I’m not going to do much reporting on old “news” now, other than to reiterate that the conference was a unique and particularly important event. Mainly for the focus on not just the civilizational challenges facing us but what we can do about them… and right away! The broad consensus seemed to echo what is now coming out of the Federal Government, delivered by President Obama: That the chance to at least potentially make a reversal in lethal trends is quickly slipping away. We may be the last generation with the chance.

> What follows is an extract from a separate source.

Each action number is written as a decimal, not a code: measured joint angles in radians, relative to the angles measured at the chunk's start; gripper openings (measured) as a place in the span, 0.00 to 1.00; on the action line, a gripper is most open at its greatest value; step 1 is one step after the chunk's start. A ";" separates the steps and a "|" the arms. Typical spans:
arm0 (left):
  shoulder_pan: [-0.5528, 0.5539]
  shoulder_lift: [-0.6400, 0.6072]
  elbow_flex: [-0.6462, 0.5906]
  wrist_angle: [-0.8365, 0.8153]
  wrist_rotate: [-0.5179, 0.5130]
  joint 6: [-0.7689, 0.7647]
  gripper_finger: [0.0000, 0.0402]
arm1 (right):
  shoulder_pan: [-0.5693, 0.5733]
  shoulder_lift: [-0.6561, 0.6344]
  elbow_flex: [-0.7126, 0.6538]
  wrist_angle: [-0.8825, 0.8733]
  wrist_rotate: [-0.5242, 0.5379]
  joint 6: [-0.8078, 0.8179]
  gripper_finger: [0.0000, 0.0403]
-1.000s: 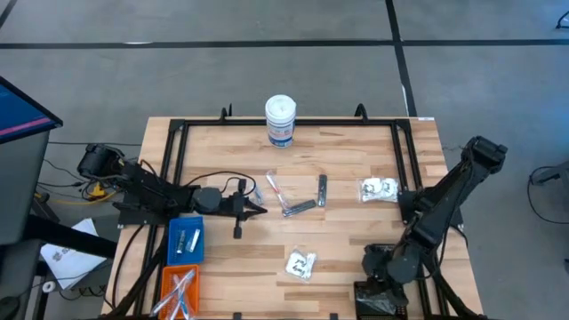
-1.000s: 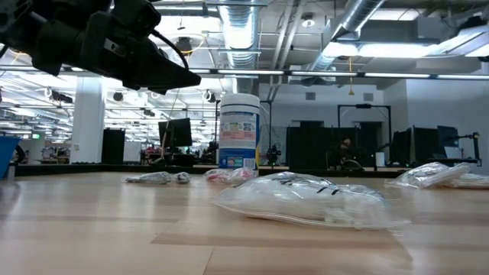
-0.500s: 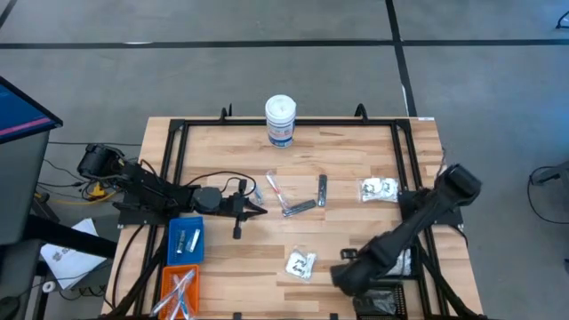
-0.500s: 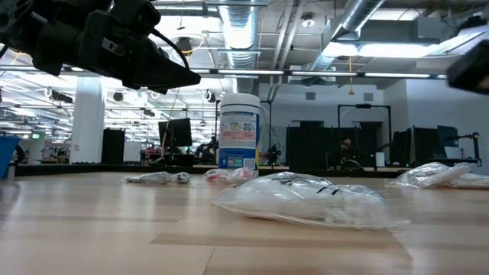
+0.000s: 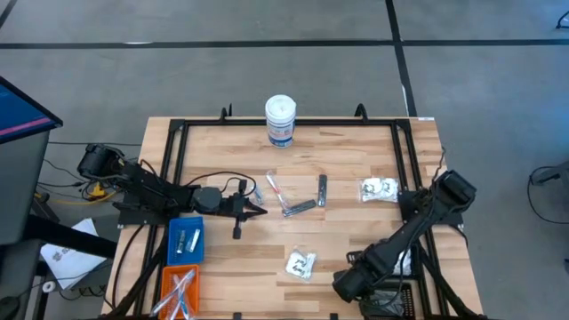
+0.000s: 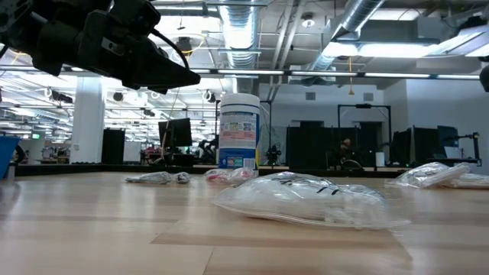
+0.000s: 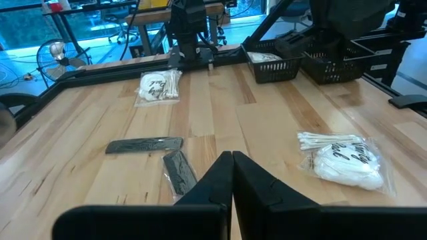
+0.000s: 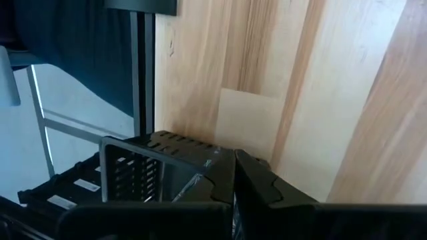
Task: Pick & Place Travel size toiletries
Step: Adjust the bottom black bin, then adjust the top black bin, then put the black comb into the bottom black bin
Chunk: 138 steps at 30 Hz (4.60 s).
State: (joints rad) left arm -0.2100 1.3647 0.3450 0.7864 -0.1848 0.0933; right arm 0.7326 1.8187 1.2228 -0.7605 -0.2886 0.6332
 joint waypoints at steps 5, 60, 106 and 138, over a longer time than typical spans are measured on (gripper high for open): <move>0.000 0.000 0.000 0.000 0.000 0.000 0.00 | -0.001 0.000 0.000 0.013 0.011 -0.034 0.00; 0.014 0.000 -0.001 -0.001 0.000 0.007 0.00 | 0.099 -0.031 -0.162 -0.184 -0.125 0.248 0.00; 0.016 0.000 -0.001 -0.024 0.000 0.023 0.00 | 0.004 -0.031 0.130 -0.453 0.352 0.005 0.00; 0.014 -0.001 -0.001 -0.067 -0.151 0.030 0.00 | -0.064 -0.032 0.088 -0.371 0.390 -0.069 0.00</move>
State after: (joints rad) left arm -0.1959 1.3641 0.3443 0.7198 -0.3356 0.1230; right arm 0.6684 1.7870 1.3113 -1.1313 0.1011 0.5637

The consensus, in this setting, was not coming from mainly climate scientists (this was not a technical conference for “insiders” like that). Rather, some of the brightest and most ethically, compassionately motivated people in the world (China and other nations, not just the US) were sharing out of the insights of their own disciplines, as they interact with others on climate change, ecology, economy, etc. People like Bill McKibben, Wes Jackson of The Land Institute, Herman Daly (world-class retired economist), John Cobb and David Griffin (world-class retired philosopher/theologians) and many others.
By the way, for any climate-change-deniers you may know, you might make them aware that many of the presenters (and I know particularly so in John Cobb and David Griffin) are extremely skilled in critical analysis and are “skeptics” about the good will of government in many cases. They are not ones to be snowed if indeed, as people like U.S. Senator, Jim Inhof of Oklahoma claim, there is a massive collusion among scientists that amounts to a hoax… or even just sloppy work. Deep skills in philosophy/theology are very akin to those in science. Science emerged from the “Queen of the Sciences” in primarily the 17th century, initially as “natural philosophy”. Only later did its naturalistic assumptions cause a deep rift with much of religion. There is no careful and deep analysis, that I’ve ever been able to find (and I’ve looked some), in the “denier” position… just psychological or loyalty (think $, mainly) resistances.
Anyway, to finally answer my own question, I did indeed find a few people at the conference who self-identify as Evangelical. But very few. And the only two I can recall are both clearly more progressive and open than most of their counterparts or institutions they are a part of. One of them, Dr. Thomas Jay Oord, had recently been fired by the school he had taught at for many years, Northwest Nazarene University, over theological issues.
Now, I met only a tiny portion of the 1500 people who attended. There were about 12 sections with about 70 “tracks” so I imagine there could have been a few Evangelicals scattered around. However, many of the participants were not religious at all… some from engineering/ecology or other scientific disciplines may actually be anti-religious though willing to work with partners where they can find them. Overall, not a place I had expected to see many from the more conservative side of Christian faith, and those expectations seemed confirmed. This is a sad situation. But I do see many, particularly younger Evangelicals, making moves (often out of Evangelical circles) that are beginning to make a difference.
What are your observations, especially if you also attended?